Más de una centuria después de aquel día sangriento, en la memoria de los cubanos pervive el recuerdo de ocho jóvenes estudiantes de primer año de Medicina, fusilados por la mano vil del colonialismo español. La masacre estremeció a la sociedad habanera de entonces.
Toda Cuba después, una vez esparcida la noticia, conocería el estupor, el dolor impotente, aquel 27 de noviembre de 1871. En esa fecha, la descarga de fuego sesgaba la vida de unos mozalbetes con edades oscilantes entre los 16 y los 21 años, inocentes de los cargos que se les imputaron, entre ellos, la profanación de la tumba de Gonzalo de Castañón.
El "crimen entre los crímenes" fue ejecutado ante la indignación de los criollos y quedó marcado como una página de odio y encono esgrimida por los españoles, cegados por la rabia y el agotamiento ante la insurgencia emancipadora iniciada en la Isla el 10 de octubre de 1868.
Cuatro días antes del suceso, un grupo de alumnos se encaminaba hacia la clase de Anatomía, contigua al Cementerio General de Espada. Al pasar por el solar yermo, comenzaron a apedrearse entre sí, por lo que fueron amonestados por el capellán del camposanto. Luego, ante la ausencia del profesor, los muchachos se pusieron a jugar en la plazoleta situada frente a la entrada del cementerio con el carro destinado a transportar los cadáveres a la sala de disección.
Dos días después, el gobernador político Dionisio López Roberts, fue hasta la necrópolis para averiguar sobre los actos de aquellos alumnos.
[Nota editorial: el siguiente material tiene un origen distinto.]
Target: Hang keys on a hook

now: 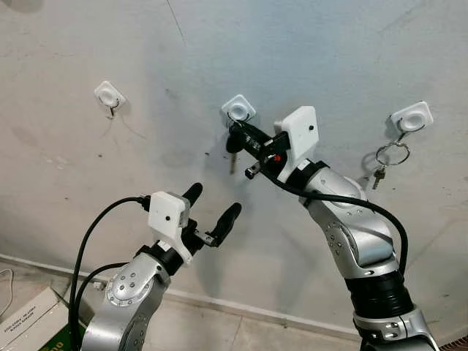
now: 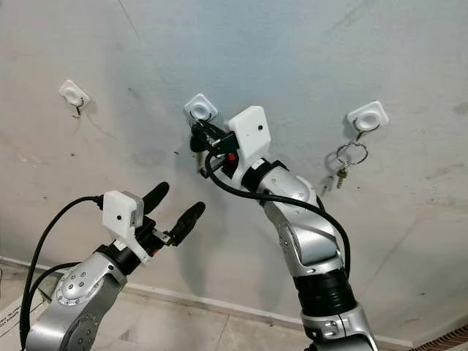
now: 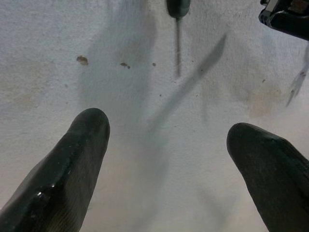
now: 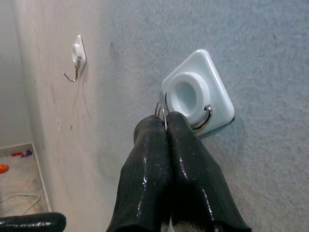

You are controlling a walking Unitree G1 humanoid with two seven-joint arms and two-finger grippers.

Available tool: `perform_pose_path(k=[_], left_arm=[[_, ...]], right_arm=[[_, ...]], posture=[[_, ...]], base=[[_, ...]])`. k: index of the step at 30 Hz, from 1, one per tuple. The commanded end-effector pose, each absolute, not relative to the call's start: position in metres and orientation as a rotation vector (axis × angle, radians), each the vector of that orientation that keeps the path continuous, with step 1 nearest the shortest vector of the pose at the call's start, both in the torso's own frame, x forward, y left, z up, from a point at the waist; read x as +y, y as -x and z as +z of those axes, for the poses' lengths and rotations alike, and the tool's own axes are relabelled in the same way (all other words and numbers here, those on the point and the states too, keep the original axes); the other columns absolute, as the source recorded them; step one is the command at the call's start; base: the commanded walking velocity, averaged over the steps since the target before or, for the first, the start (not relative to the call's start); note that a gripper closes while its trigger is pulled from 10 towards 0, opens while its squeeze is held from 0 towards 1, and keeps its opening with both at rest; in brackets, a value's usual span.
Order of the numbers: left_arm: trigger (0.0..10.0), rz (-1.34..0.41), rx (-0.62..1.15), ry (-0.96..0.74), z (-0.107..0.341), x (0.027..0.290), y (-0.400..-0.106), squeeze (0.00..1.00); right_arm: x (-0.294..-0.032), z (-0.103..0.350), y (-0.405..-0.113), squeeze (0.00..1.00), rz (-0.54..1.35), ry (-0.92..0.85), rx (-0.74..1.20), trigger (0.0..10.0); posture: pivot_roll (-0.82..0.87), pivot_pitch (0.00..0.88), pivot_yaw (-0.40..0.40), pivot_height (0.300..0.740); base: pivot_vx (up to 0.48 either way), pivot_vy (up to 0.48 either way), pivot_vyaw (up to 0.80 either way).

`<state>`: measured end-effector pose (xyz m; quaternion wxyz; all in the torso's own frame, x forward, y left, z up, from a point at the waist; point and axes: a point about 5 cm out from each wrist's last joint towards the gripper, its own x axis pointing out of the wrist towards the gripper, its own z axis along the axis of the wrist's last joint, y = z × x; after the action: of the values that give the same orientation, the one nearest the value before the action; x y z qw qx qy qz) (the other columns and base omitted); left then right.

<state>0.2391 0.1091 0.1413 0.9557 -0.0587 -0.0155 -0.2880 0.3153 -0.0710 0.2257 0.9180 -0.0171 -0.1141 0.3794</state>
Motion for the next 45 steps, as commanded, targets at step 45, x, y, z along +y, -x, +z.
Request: perform_pose_path(k=[45], left_arm=[[10.0, -0.601, -0.004, 0.103, 0.136, 0.106, -0.240, 0.00]], right_arm=[[-0.081, 0.183, -0.306, 0.00, 0.588, -0.243, 0.020, 10.0]], posture=[[-0.06, 0.000, 0.062, 0.740]], base=[[0.000, 0.000, 0.00]])
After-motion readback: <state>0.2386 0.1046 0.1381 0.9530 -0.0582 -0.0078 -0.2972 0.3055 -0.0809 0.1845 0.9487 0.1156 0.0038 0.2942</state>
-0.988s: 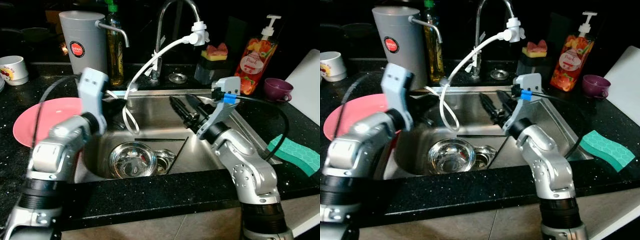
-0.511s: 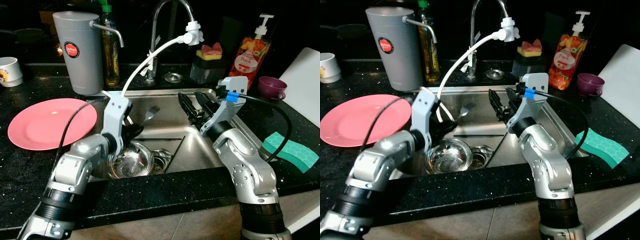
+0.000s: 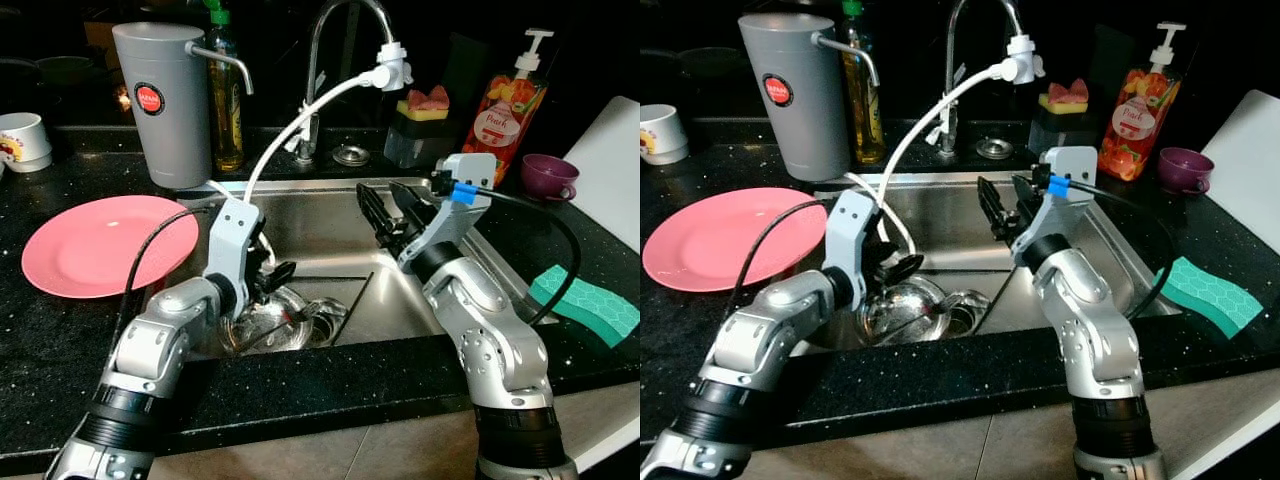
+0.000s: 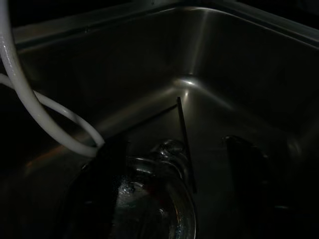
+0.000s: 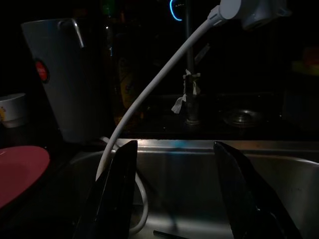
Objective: Kitchen organization
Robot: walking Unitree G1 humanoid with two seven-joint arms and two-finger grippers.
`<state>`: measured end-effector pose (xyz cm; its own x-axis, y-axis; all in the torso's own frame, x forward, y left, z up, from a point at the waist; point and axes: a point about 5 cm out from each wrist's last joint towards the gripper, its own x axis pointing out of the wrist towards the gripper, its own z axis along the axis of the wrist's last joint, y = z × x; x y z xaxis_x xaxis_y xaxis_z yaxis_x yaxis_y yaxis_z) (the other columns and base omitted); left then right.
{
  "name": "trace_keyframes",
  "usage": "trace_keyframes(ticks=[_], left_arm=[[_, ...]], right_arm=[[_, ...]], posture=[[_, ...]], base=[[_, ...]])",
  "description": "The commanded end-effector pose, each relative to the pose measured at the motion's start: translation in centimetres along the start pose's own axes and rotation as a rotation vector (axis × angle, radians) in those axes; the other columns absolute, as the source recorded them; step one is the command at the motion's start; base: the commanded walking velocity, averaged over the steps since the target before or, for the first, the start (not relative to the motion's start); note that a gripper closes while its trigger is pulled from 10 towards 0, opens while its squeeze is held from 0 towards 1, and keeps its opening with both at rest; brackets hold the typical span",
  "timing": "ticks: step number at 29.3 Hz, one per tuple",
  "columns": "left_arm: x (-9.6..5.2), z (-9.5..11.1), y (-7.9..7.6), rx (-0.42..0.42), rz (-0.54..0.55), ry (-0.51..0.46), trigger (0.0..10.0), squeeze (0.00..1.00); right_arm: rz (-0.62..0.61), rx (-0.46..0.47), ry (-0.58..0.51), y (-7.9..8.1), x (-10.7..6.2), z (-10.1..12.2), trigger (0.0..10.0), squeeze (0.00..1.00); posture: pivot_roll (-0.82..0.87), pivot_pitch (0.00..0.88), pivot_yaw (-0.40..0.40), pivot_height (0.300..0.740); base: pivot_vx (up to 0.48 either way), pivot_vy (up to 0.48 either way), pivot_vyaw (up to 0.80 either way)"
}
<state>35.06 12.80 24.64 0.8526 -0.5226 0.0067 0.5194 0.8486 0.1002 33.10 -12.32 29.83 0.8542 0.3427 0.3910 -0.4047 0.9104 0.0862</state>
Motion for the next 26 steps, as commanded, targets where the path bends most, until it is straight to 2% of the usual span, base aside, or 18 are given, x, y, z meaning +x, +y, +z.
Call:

Según datos del investigador Yoel Cordoví Núñez, el celador, Vicente Coba, culpó a los estudiantes ante el gobernador de haber rayado el cristal que cubría el nicho de Gonzalo de Castañón.
Tras fracasar en su intento de detener a los supuestos autores, se presentó en la sesión de la tarde a la clase de Anatomía y detuvo a todo el primer año de Medicina, excepto tres ausentes. Un total de 45 alumnos serían enjuiciados bajo los gritos de "¡Viva España! y ¡Mueran los traidores!", proferidos por los miembros del Cuerpo de Voluntarios.
Los jóvenes presos fueron juzgados por un Consejo de Guerra compuesto por capitanes del ejército y liderado por Federico Capdevila. Inconformes con el fallo del tribunal, los voluntarios exigieron al Capitán General interino, nombrase una nueva corte. La máxima autoridad cedió, pues con el personal escogido garantizaba la pena de muerte.
Según el fallo del Consejo, se debía escoger ocho de entre ellos para ser fusilados. No tardaron en designar a los primeros cinco: cuatro habían jugado con el carro que conducía los cadáveres a la clase de Anatomía; uno había tomado una rosa del jardín del cementerio. La selección de los tres restantes fue realizada al azar.
Sus nombres: Alfonso Álvarez de la Campa (el más joven, de 16 años, quien había cortado la rosa), Anacleto Bermúdez y González de la Piñera (20 años), Ángel Laborde y Perera (17 años), Juan Pascual Rodríguez y Pérez (21 años), y José de Marcos y Medina (20 años). Todos estos se habían entretenido con el vehículo. Eladio González y Toledo (20 años), Carlos Augusto de la Torre y Marigal (20 años), y Carlos Verdugo y Martínez (17 años) componen el trío sobre cuyas vidas echaron suertes los verdugos, cual si se tratara de un pasatiempo. El último de ellos ni siquiera se encontraba en La Habana en el momento de la supuesta profanación, sino junto a su familia en Matanzas.
Cual si no bastara con la barbarie, sedientas aún de crueldad, las autoridades no permitieron a los familiares reclamar a sus muertos. Los cadáveres fueron arrojados a una fosa común: cuatro en un sentido; cuatro en el otro.
Cuba lloró a esos hijos, mientras desde las entrañas de su suelo la sangre ingenua reclamaba justicia. Fermín Valdés Domínguez, compañero de los estudiantes en la Universidad y en la prisión, luchó con denuedo para probar la inculpabilidad de estos mozos, a quienes llamó hermanos. Él los sacó de la fosa común en donde fueron sepultados y en la necrópolis de Colón, en el monumento erigido en su memoria, escribió de su puño y letra: ¡Inocentes!
Años después de aquella sentencia inicua, el propio hijo de Gonzalo de Castañón dio testimonio de que en la tumba de su padre no había evidencia de maltratos ni en el cristal ni en la lápida que cubría la sepultura.
Los acontecimientos de aquel 27 de noviembre de 1871 se trataron, pues, de unas "páginas zurcidas con saña y cobardía", tal como escribiera Valdés Domínguez en su artículo sobre el suceso. Constituyó un acto de soberbia del integrismo español ante la pujanza de la revolución iniciada por Céspedes.